Just a thought but if you did do Alton Towers, which my teenagers love, I am sure there is a travel lodge a few miles away. We drove past it on our way home. I think it was a Travel lodge if not it was Premier Inn. Could you book in there, much cheaper than The hotel at Alton Towers.

onefewernow Sun 31-Mar-13 16:45:43

Probably a good call.

They do have family tone, don't they, but just when you don't plan it? Eg staying downstairs to watch a programme, a laugh over dinner, in the car, that sort of thing.

My older daughter - 25, nearly 26- went though a phase of wanting friends only, then wanting me to go everywhere with her ( especially shopping with a cheque book), then when she went to Uni she key coming home and missing us the first term or two.

After that we hardly saw her. Then when she stats a new job or has a problem or a boyfriend split I am desperately necessary. Right now she is happy and settled in a good job and with a partner who has been around a year, and we only speak weekly when I call her!

C'est la vie. When she has kids- if- I expect it will all change again.

onefewernow Sun 31-Mar-13 16:46:07

Time not tone!

ImperialBlether Sun 31-Mar-13 17:37:23

I feel for you, OP. It's really hard living with teens at times - you have to be there so that they don't have too much fun or burn the house down, but really all they want is either to be on their own or with their mates. It's particularly hard if they used to be really happy to spend time with you.

Having said that, I think I would try to get a day out with a friend. You'll feel much better for it.

A1980 Sun 31-Mar-13 20:25:59

I agree Cuppatea when I was a child going out and being offered a trip to any of those places Would've been incredible day out for me. We could hardly afford anything.

Turning his nose up at a night in London a trip on the London eye and a theme park....!

It makes me laugh when my colleagues come back and say they struggle every year to find a holiday the kids enjoy and will usually hate it. I suggested they tell their kids they spent a lot of money on that holiday for them and they'll get nothing next year if they don't even try to like it...they said you can't do that...why not!

Surely its common decency to say thank you even if you hate it.

ImperialBlether Mon 01-Apr-13 01:00:20

But, A1980, no 15 year old boy wants to go to a theme park with his mum. It doesn't mean there's anything wrong with his mum or with him, it's just that when you're 15 you want to do that sort of thing, if at all, with your friends.

It's a really hard lesson when you're a single mum in particular to learn that your child would actually rather be with other people than with you. It's awful to learn, but the OP needs to face it. If she continued to push for that sort of trip together, the result would be that he'd move away from her (figuratively.)

I don't think it helps us thinking what life was like back in the day when we were lucky to have a holiday. We didn't have the distractions that they have now, so we were happier to leave the house. We also had a different relationship - more formal, I think - with our parents. Parents didn't believe in being your friend, so you didn't feel free to tell them you were bored with a holiday. I certainly spent holidays being bored, though, and so did my friends. We just didn't say anything to our parents about it.

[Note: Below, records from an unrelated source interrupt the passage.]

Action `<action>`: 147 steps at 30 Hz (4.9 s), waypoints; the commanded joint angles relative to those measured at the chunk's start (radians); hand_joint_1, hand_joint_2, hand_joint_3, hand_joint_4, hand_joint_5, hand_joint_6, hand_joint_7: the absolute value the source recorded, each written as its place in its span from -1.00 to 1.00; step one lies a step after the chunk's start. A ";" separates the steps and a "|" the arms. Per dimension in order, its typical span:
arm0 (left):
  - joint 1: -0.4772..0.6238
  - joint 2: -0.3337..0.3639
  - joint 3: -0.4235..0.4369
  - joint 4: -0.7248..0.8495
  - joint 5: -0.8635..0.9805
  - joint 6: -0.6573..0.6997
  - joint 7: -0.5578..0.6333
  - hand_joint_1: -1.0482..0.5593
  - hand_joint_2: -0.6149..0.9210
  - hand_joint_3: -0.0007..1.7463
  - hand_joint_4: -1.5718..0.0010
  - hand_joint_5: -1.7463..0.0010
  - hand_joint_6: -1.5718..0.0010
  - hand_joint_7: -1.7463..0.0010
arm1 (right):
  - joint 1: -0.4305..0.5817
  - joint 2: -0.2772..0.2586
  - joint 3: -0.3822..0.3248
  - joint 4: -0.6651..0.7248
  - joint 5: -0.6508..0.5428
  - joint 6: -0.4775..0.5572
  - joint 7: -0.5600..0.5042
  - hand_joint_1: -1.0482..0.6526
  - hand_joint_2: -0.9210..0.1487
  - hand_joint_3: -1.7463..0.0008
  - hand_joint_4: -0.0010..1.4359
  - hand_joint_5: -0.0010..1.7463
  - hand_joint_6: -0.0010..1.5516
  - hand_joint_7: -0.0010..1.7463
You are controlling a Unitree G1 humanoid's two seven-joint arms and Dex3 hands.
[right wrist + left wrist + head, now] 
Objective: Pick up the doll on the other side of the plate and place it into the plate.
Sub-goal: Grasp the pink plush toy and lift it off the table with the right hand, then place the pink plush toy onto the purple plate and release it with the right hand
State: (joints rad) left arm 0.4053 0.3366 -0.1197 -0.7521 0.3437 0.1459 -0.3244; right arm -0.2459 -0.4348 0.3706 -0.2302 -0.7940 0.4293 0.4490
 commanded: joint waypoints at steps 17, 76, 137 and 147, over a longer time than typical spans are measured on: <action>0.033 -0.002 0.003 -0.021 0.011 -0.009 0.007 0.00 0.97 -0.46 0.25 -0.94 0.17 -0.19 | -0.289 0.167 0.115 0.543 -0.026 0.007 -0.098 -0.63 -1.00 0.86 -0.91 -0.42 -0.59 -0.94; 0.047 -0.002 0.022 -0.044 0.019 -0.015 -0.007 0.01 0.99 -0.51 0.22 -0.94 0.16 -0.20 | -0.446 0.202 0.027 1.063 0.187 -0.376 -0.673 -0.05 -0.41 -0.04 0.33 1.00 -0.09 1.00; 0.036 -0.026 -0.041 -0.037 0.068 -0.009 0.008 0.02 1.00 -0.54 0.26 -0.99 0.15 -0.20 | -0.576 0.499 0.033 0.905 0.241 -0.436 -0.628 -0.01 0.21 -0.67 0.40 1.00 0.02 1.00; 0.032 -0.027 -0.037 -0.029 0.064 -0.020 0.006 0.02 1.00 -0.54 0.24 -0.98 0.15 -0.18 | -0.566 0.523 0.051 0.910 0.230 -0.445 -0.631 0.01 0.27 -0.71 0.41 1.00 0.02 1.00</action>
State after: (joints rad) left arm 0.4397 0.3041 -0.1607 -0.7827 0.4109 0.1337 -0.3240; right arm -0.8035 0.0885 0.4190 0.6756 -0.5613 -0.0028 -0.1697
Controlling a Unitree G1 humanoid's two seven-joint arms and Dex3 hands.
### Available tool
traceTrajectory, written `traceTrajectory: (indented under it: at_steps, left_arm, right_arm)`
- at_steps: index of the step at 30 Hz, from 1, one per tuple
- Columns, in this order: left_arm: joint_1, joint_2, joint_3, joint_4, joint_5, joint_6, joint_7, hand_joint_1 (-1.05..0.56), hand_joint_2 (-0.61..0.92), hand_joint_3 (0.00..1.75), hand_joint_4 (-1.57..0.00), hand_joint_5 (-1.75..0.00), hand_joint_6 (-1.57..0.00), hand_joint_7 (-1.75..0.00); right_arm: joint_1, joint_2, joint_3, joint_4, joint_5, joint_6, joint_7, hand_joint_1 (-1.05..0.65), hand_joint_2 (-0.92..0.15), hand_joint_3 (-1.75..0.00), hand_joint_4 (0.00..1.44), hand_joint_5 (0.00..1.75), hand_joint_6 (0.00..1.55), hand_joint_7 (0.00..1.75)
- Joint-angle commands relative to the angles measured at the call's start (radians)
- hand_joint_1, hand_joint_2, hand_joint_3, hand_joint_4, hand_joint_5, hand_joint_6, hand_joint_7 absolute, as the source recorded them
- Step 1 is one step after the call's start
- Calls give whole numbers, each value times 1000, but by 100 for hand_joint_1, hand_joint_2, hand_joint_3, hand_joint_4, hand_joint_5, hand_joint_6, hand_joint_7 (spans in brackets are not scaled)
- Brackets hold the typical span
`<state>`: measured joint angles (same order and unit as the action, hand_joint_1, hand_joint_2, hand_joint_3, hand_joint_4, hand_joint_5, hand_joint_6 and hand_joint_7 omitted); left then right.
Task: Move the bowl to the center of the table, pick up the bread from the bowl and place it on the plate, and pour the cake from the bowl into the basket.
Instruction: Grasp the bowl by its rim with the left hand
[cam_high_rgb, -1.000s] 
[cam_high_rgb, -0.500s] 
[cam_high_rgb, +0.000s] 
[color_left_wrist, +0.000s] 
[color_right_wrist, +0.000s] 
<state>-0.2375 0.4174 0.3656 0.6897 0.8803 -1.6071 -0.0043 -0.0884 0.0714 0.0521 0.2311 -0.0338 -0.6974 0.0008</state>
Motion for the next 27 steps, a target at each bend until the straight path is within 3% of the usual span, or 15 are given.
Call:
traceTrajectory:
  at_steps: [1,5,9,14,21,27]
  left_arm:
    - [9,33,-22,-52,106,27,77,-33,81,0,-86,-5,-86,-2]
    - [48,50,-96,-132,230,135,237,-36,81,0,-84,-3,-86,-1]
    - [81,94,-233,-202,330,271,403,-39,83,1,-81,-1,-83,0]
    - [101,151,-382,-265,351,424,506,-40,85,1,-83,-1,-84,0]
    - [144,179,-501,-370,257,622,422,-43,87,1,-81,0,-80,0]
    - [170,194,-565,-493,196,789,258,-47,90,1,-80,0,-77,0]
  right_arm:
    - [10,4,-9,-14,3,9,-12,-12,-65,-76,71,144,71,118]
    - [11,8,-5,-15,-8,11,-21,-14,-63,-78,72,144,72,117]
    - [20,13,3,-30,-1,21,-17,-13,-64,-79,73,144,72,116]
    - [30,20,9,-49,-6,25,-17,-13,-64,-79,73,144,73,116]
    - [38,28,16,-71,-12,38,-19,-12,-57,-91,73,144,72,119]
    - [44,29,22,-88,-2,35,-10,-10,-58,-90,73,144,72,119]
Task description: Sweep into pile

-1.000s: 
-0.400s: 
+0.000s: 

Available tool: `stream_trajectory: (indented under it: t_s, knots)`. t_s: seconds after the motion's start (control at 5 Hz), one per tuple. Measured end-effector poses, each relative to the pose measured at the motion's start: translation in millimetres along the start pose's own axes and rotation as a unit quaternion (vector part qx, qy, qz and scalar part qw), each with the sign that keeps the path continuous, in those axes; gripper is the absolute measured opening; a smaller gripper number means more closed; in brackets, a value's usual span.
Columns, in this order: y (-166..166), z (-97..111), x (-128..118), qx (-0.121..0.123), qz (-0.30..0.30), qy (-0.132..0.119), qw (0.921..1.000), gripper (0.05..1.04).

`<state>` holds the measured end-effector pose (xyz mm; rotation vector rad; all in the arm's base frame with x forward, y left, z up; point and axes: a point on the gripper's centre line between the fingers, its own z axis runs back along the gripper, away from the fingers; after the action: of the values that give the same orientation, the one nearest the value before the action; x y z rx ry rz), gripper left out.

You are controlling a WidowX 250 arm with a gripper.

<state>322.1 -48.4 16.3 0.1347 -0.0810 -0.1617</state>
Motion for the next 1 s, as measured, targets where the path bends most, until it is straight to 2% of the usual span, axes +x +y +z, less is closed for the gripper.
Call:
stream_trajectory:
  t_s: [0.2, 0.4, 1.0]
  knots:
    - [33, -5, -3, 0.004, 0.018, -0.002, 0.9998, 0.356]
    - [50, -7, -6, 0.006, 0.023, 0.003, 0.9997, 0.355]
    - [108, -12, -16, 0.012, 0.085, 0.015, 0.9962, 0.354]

AnyoneforTurps Mon 01-Apr-13 03:01:37

If you asked him about the passes a year ago, I'm not surprised he has changed his mind. Not many teens could accurately predict what they want to do in 12 months; they change so quickly.

I was a very unrebellious teenager, but there is no way I'd have wanted to do these activities with my DM at 15 though that's partly because she's a PITA even now wink.